Viral SARS-CoV-2 copies were quantified in composite raw sewage samples collected in Barcelona different times of COVID-19 pandemic, March 2020, one week after the declaration of a ‘state of alarm’ in the country, and July 2020, 2020 just before the beginning of the second COVID-19 peak. The (RT)-qPCR were performed in quadruplicate with the direct NA extractions and in quadruplicate with 1/10 dilution of NA extractions, in order to avoid potential inhibitory effects. Concentration values obtained were 3.92E6 (± 0.154) GC/L for N1 and 2.71E6 (±0.117) GC/L for N2 in March 2020 and 3.80E4 (±0.06) GC/L for N1 and 1.25E4 (±0.017) GC/L for N2 in July 2020. The concentrations for the human fecal indicator JCPyV were 1.99E5 (±0.057) GC/L and 8.73E5 (±0.026) GC/L in March and July respectively (Bofill-Mas et al., 2006). Enzymatic inhibition was not observed. These values are in accordance with the ones observed in the same WTP after a full year of weekly monitoring surveillance and 2 peak registered periods (Rusiñol et al., 2021).

Regarding the two SARS-CoV-2 laboratory-confirmed clinical samples from HUVH, the E gene cycle-threshold values were 15.5 and 16.4 from EPI_ISL_418860 and EPI_ISL_418861, respectively.

3.2. Urban wastewater virome during COVID-19 pandemic

Sewage samples from March and July were mass-sequenced in parallel using high throughput sequencing and probe-based target enrichment sequencing. The virome obtained in March, using target enrichment, resulted in almost 1 million reads belonging to 27 viral families. The distribution of the number of reads obtained for each vertebrate viral family is shown in Fig. 1 . As expected, a wide variety of viral families infecting vertebrates was observed when applying the probed-based capture methodology. This approach was successfully applied in the past to improve the deep sequencing in human-focused virome studies (Briese et al., 2015; Hjelmsø et al., 2019; Martínez-Puchol et al., 2020), which is a key point in the study of viral species that are present in a low concentration in environmental and clinical samples. Traditional virome studies have shown that the most abundant viral sequences belong to bacteriophages and plant viruses (Cantalupo et al., 2011; Fernandez-Cassi et al., 2018), but depending on the sequencing platform used or the number of samples multiplexed, the total number of reads obtained could be reduced and relevant human and animal viral reads could go undetected. Target enrichment methods could overcome these limitations enabling the possibility of viral discovery.

Fig. 1.

Fig. 1

Diversity and relative abundance of vertebrate viral families reads obtained from March sample. The results for untargeted viral metagenomics (UVM) are represented in dashed lines, regular lines represent the results after Target Enrichment NGS (TES). Relative abundance of reads is represented in log10.

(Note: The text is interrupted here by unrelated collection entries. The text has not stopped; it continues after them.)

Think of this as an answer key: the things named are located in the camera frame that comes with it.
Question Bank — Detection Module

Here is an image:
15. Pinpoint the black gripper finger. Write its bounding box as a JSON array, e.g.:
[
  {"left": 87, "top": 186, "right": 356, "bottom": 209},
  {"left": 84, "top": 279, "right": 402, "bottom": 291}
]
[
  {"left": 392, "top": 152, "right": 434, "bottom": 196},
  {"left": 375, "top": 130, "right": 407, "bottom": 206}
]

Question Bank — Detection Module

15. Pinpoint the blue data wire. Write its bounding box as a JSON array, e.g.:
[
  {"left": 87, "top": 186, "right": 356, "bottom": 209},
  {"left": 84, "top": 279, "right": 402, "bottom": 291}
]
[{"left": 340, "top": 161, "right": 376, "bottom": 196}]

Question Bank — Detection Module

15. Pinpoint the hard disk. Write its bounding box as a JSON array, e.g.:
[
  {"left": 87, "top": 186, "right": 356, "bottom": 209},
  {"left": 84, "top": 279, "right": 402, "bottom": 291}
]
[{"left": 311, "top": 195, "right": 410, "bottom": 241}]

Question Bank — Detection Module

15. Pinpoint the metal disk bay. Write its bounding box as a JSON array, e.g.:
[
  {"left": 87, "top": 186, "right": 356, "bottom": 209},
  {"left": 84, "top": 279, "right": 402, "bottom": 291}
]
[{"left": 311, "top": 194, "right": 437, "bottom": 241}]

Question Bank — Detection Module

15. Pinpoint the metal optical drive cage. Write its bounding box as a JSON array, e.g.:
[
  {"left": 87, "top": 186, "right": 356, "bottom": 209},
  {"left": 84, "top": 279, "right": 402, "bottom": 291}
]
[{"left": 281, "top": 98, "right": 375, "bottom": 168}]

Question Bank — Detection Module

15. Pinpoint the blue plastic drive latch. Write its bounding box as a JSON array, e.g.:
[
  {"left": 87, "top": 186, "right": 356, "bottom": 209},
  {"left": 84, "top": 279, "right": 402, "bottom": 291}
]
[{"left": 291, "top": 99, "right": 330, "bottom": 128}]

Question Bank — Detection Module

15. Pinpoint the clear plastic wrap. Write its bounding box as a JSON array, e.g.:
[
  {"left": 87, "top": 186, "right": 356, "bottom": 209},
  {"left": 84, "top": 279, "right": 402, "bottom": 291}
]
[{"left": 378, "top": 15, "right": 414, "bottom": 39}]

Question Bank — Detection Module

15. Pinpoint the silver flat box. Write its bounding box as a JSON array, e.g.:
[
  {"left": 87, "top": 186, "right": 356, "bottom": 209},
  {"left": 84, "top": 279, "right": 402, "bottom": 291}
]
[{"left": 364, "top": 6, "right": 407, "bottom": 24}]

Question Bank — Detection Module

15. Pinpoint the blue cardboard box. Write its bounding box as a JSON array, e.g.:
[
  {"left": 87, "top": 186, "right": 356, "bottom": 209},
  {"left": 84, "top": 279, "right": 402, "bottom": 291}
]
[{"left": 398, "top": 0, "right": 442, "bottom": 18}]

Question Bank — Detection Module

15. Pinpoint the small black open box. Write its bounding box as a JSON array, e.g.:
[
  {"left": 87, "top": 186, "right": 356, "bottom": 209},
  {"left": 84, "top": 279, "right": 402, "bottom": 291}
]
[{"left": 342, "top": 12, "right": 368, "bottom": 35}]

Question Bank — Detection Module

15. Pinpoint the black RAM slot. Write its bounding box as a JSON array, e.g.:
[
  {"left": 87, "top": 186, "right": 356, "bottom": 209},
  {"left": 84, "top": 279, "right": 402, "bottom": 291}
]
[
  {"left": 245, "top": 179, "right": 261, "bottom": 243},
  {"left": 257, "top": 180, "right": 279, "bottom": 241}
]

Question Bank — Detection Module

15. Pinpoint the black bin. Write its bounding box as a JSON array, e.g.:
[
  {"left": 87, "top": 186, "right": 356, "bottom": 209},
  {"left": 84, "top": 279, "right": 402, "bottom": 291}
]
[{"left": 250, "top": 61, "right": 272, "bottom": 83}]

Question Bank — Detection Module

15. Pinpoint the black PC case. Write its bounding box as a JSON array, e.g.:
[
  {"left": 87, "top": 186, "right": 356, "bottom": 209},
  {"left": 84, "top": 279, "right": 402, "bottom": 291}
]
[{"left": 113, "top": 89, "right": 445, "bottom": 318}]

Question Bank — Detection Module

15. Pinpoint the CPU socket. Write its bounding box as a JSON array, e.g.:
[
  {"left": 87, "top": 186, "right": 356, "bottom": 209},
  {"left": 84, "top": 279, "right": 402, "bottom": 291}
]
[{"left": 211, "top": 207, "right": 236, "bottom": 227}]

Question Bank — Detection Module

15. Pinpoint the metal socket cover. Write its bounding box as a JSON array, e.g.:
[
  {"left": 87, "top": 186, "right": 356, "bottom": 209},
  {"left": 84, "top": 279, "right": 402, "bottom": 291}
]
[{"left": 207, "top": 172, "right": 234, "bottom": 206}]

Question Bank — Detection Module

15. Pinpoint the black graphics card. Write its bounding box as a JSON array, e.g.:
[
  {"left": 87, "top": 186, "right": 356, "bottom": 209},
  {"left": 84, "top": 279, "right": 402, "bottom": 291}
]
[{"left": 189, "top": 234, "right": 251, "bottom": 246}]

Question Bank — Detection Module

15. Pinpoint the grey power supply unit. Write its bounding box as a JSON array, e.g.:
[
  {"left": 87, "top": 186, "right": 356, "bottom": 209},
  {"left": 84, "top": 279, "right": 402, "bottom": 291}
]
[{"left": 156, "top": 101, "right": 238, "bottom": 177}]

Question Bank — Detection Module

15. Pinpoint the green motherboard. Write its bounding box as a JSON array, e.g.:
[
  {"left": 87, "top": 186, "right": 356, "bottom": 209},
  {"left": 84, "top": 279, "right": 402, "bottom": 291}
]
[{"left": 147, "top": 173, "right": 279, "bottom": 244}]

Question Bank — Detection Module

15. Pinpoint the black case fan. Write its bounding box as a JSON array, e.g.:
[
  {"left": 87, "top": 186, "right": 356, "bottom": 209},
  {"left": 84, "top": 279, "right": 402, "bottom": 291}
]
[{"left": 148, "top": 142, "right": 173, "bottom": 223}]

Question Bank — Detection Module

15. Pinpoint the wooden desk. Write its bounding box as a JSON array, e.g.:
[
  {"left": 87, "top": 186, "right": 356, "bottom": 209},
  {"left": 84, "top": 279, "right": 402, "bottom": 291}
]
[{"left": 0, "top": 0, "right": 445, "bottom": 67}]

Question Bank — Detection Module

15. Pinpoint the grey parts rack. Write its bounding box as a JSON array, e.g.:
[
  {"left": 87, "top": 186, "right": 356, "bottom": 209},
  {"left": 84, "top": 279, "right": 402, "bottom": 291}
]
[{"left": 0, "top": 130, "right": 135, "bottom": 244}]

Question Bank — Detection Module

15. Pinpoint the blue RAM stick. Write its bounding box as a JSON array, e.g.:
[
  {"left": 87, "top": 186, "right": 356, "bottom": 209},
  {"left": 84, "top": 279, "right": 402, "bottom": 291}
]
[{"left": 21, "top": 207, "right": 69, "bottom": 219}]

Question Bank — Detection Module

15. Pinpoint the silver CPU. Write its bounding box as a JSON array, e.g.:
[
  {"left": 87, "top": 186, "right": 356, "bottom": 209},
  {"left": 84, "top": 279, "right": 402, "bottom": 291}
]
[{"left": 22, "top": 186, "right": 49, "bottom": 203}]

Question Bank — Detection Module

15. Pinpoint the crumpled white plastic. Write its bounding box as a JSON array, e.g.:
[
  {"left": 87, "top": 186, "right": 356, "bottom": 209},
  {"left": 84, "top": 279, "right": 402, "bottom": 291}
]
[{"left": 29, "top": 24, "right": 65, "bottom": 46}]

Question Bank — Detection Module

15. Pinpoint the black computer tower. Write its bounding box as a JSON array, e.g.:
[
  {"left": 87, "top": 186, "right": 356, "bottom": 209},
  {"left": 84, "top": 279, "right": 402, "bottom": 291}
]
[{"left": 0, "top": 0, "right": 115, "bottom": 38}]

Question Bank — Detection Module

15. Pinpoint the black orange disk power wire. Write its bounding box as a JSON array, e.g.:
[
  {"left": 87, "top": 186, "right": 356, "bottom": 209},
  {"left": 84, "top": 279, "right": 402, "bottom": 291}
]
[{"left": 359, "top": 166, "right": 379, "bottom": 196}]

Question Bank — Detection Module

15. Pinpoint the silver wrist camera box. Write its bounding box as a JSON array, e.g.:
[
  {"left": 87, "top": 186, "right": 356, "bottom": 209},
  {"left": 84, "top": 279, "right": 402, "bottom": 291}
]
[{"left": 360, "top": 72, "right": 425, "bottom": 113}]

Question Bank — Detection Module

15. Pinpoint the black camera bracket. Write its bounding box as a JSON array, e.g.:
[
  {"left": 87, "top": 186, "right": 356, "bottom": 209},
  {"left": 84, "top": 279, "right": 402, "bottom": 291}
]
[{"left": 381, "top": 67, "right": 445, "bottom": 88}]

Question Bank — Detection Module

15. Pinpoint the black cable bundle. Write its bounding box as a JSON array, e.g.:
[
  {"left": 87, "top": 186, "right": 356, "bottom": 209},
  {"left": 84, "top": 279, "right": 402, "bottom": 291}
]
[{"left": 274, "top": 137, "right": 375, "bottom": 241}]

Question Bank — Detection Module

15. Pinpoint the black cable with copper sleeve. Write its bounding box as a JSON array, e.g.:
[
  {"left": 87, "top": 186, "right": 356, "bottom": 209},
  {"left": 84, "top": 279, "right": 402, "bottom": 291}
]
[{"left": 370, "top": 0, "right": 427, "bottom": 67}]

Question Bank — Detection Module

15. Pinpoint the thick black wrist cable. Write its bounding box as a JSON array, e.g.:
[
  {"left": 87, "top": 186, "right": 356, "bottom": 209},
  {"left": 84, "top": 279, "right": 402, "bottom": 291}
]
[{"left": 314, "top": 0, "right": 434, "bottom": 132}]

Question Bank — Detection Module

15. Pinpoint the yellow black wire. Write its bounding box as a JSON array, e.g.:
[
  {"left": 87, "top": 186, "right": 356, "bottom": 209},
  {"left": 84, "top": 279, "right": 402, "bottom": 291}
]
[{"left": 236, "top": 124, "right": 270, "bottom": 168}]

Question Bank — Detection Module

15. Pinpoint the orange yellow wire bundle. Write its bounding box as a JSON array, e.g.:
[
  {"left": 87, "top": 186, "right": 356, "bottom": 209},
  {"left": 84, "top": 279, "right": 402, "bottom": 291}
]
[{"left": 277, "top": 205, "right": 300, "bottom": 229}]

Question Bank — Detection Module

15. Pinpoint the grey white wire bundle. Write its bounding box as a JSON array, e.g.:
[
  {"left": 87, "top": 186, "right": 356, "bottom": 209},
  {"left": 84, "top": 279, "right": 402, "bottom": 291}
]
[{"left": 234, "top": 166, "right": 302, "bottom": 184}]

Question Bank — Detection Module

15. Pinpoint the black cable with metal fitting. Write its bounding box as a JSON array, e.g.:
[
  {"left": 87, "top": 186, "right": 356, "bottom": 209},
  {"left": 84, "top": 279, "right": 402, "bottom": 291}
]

In this study we used the VirCapSeq Enrichment Kit (Roche) intended to capture vertebrate viruses from complex samples prior to metagenomic sequencing, trying to improve the limitations of high throughput sequencing. It employs approximately 2 million biotinylated oligonucleotide probes designed to bind to the coding sequences of all viral taxa known to infect vertebrates at intervals of 50–100 nt. Libraries prepared from random primed cDNA are hybridized with the biotinylated probes and trapped with streptavidin magnetic beads. After magnetic capture and washing, NA are released from the beads and subjected to post-hybridization PCR prior to sequencing. In silico studies of the VirCapSeq panel performed in this study showed that although the platform was designed before the emergence of SARS-CoV-2, the kit nonetheless contained 21,414 fragments from 1838 sequences described for 346 Coronaviridae species. NCBI-BLASTn of the full sequences and the probes was run, with default parameters apart from the e-value set at 10e-25, against SARS-CoV-2 reference genome (RefSeq ID: NC_045512; Wu et al., 2020, Wu et al., 2020). Among the 1838 full targets already contained in the VirCapSeq kit, 277 were found on 456 alignment hits, and 29 of those had hits above 90% identity; on the other hand, 104 probe fragments from 28 different sequences returned 104 hits.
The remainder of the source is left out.